In our Aerospace reporting unit, demand for fabricated duct assemblies is at
2019 levels and demand for welded and seamless tube products is improving
modestly but still below pre-pandemic levels. We expect the industry to return
to 2019 demand levels in 2024. Sales in the Work Furniture reporting unit have
recovered to pre-pandemic levels from strong demand for products sold for
residential use and improvement in the contract market as companies redesign
their footprints and invest in office space to attract and retain employees as
more people return to the office. We are continuing to monitor all factors
impacting these industries. If the adverse economic impact from the COVID-19
pandemic is longer than expected, we may not be able to achieve projected
performance levels. If actual results of any of our reporting units materially
differ from the assumptions and estimates used in the goodwill and long-lived
asset valuation calculations, we could incur future impairment charges. These
non-cash charges could have a material negative impact on our earnings.

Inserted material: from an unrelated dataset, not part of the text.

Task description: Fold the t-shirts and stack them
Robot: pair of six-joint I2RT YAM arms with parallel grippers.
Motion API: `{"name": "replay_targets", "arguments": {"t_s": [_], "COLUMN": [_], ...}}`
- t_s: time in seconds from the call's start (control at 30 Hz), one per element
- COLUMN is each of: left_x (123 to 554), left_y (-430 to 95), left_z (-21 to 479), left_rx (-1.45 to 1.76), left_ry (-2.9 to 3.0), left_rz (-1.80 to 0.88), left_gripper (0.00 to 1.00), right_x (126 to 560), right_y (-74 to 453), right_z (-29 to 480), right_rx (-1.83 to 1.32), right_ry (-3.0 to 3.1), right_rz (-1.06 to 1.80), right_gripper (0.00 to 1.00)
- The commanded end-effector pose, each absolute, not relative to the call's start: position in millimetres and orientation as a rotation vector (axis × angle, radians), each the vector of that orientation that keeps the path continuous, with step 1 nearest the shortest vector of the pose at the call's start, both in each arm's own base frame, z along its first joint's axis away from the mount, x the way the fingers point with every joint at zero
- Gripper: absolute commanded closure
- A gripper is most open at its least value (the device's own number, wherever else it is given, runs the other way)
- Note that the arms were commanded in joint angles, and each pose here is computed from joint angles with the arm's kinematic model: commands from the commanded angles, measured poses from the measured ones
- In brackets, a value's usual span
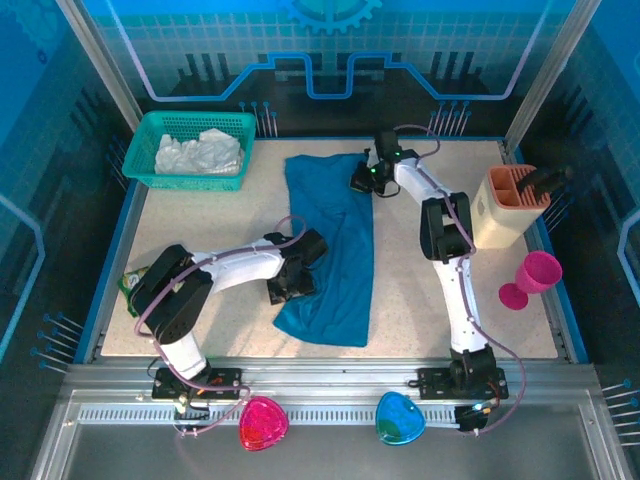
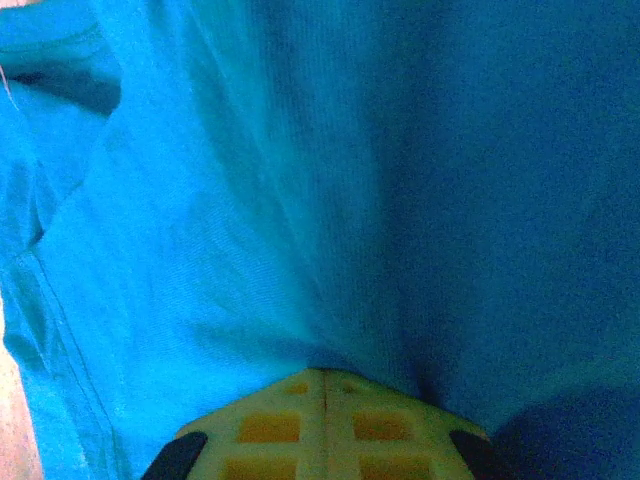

Relief under the CARES Act. We deferred $19 million of our 2020 payment of
employer's Social Security match as provided by the Coronavirus Aid, Relief, and
Economic Security (CARES) Act. Approximately half was paid in January 2022 in
accordance with the holiday schedule for the December 31, 2021 deferral date.
The remaining deferral is anticipated to be paid in January 2023.

RESULTS OF OPERATIONS

Discussion of Consolidated Results

Three Months:

Trade Sales were $1,322 million in the first three months of 2022, a 15%
increase versus the same period last year. Organic sales increased 13%, with
volume down 4% primarily from demand softness in U.S. and European bedding
markets, partially offset by growth in our Work Furniture, Aerospace, and
Hydraulic Cylinders businesses. Inflation driven raw material-related selling
price increases added 18% to sales and currency impact decreased sales by 1%.
Acquisitions, net of divestitures, increased sales 2%.

EBIT increased 8% to $138 million, primarily from metal margin expansion in our
Steel Rod business and pricing discipline in the Furniture, Flooring & Textile
Products segment, partially offset by lower volume primarily in the Bedding
segment, higher raw materials and transportation costs in Automotive generally,
and production inefficiencies and related premium freight costs in a North
American Automotive facility.

EPS increased to $.66 for the first three months of 2022, versus $.64 in the
same period of 2021, primarily from higher EBIT as discussed above, partially
offset by higher tax rate ($.03/share) and interest expense ($.01/share).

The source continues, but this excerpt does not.